Fu Monte Carlo, nel circuito internazionale, il torneo di riferimento per Lea. La vittoria in singolare giunse nel 1962 sulla canadese Ann Barclay (63 75), poi vennero anche le finali in doppio, cinque in tutto (due le vittorie), le prime quattro con Silvana Lazzarino, l’ultima con Lucia Bassi. Il capitolo più lungo appartiene però agli Internazionali d’Italia, e comincia nel 1954, diciannovenne, con un match impari opposta alla favoritissima Maureen Connolly, terminato 62 61. Ma già dal 1955 Lea è negli ottavi, e da quella stagione, fino al 1975, che fu l’ultimo anno che la vide in gara a Roma, Lea fu tredici volte fra le ultime sedici del tabellone, per muovere da lì verso la semifinale del 1967 (battuta dalla Bueno, 62 60), e i quarti del 1959, del 1962 e ancora del 1969 e del 1971.
Ancor più vicina alla vittoria, Lea giunse in doppio. Cinque volte in finale, di cui quattro consecutive, ma senza mai trovare il colpo risolutore per conquistare il titolo nel maggior torneo italiano.

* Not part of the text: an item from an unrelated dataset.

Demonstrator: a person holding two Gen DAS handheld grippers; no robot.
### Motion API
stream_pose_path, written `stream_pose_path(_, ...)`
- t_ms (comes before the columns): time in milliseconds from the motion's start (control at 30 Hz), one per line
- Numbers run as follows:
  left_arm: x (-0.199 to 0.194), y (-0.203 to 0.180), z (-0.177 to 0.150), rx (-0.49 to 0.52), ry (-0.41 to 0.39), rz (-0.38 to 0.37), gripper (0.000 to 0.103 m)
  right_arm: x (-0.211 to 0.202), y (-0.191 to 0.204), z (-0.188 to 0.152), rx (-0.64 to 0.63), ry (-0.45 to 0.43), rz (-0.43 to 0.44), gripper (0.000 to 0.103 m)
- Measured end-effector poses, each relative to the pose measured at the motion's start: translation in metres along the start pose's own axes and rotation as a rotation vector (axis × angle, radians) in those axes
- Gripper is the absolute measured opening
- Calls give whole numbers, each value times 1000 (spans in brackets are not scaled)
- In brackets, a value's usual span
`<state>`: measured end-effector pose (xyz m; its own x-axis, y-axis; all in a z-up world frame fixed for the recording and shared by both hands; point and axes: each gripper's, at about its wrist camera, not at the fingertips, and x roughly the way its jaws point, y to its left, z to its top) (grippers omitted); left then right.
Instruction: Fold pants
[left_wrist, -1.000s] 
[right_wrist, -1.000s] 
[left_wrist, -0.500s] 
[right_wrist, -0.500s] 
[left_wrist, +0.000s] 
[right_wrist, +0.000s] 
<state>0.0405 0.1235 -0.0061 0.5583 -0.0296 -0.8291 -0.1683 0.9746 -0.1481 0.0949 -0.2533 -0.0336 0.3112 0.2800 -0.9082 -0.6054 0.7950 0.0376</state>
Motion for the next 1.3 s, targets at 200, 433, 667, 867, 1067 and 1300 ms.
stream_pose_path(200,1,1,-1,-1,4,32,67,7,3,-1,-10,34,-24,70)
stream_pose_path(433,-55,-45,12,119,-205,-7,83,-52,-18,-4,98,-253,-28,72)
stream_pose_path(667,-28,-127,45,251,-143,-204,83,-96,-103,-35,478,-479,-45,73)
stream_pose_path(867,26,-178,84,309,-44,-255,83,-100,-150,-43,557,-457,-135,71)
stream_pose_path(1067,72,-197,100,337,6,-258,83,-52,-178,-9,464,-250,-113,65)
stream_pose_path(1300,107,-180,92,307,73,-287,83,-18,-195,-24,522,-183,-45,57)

A completare il quadro, le nove edizioni della Fed Cup, che la vide in campo sin dalla prima occasione, 1963, anno del primo torneo. E i 27 titoli, fra singolo, doppio e doppio misto agli Assoluti. Lea è la recordwoman del tennis italiano, e lo resterà per sempre. Dieci titoli in singolare, 11 di doppio, 6 di doppio misto, che nell’ultimo anno (il 1975) la vide accanto ad Adriano Panatta, molto amico anche della sorella di Lea.
Quando ha lasciato l’attività agonistica, Lea già scriveva per Il Giornale, con cui aveva aperto una collaborazione dal 1974. Indro Montanelli la riteneva bravissima negli articoli di cronaca mondana. Fu commentatrice di tennis su TeleMontecarlo, sulla Rai e su La7, e conduttrice di programmi come “Paroliamo” )1977, in onda su Telemontecarlo) e “Caccia al Tesoro”, con la partecipazione di Jocelyn e Brando Quilici (1979, Rai). È stata per anni la “voce” degli Internazionali, l’intervistatrice ufficiale dei vincitori del torneo. Ha inoltre realizzato i programmi televisivi “Moda Boom” e “Monaco mon amour”. Ha sconfitto due volte il tumore, lei diceva… «Ci gioco a tennis e lo batto». Nel 1976 ha dato alle stampe “Questa bellissima vita”, un libro autobiografico pubblicato da La Sorgente. Del marzo 2007, per i tipi della Rizzoli, è uscito invece il fortunato “C’era una volta il tennis”, la biografia di Nicola Pietrangeli scritta in forma di intervista dalla sua migliore amica.